/---

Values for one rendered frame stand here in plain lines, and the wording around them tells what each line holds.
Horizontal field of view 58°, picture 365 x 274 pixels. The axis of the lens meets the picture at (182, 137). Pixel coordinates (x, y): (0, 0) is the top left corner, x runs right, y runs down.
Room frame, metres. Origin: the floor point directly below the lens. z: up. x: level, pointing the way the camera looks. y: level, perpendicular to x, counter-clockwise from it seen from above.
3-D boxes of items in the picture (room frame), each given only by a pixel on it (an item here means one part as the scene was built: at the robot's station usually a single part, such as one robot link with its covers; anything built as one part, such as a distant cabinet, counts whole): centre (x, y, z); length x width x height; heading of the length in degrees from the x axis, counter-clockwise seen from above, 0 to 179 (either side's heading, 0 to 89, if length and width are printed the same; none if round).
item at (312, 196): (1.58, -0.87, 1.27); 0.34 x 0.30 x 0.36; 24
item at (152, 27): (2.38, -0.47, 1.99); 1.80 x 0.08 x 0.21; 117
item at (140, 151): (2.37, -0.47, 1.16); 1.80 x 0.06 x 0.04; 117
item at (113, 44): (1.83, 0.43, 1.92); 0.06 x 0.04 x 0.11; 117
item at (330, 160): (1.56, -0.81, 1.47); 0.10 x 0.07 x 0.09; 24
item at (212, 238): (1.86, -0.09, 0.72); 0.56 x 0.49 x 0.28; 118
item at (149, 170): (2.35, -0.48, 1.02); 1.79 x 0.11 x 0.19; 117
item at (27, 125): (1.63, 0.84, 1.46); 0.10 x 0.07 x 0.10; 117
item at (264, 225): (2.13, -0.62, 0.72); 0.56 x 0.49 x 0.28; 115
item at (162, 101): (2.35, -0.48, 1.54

\---

> Prompt
Repeat the data precisely, line by line.

> Solution to the problem
Values for one rendered frame stand here in plain lines, and the wording around them tells what each line holds.
Horizontal field of view 58°, picture 365 x 274 pixels. The axis of the lens meets the picture at (182, 137). Pixel coordinates (x, y): (0, 0) is the top left corner, x runs right, y runs down.
Room frame, metres. Origin: the floor point directly below the lens. z: up. x: level, pointing the way the camera looks. y: level, perpendicular to x, counter-clockwise from it seen from above.
3-D boxes of items in the picture (room frame), each given only by a pixel on it (an item here means one part as the scene was built: at the robot's station usually a single part, such as one robot link with its covers; anything built as one part, such as a distant cabinet, counts whole): centre (x, y, z); length x width x height; heading of the length in degrees from the x axis, counter-clockwise seen from above, 0 to 179 (either side's heading, 0 to 89, if length and width are printed the same; none if round).
item at (312, 196): (1.58, -0.87, 1.27); 0.34 x 0.30 x 0.36; 24
item at (152, 27): (2.38, -0.47, 1.99); 1.80 x 0.08 x 0.21; 117
item at (140, 151): (2.37, -0.47, 1.16); 1.80 x 0.06 x 0.04; 117
item at (113, 44): (1.83, 0.43, 1.92); 0.06 x 0.04 x 0.11; 117
item at (330, 160): (1.56, -0.81, 1.47); 0.10 x 0.07 x 0.09; 24
item at (212, 238): (1.86, -0.09, 0.72); 0.56 x 0.49 x 0.28; 118
item at (149, 170): (2.35, -0.48, 1.02); 1.79 x 0.11 x 0.19; 117
item at (27, 125): (1.63, 0.84, 1.46); 0.10 x 0.07 x 0.10; 117
item at (264, 225): (2.13, -0.62, 0.72); 0.56 x 0.49 x 0.28; 115
item at (162, 101): (2.35, -0.48, 1.54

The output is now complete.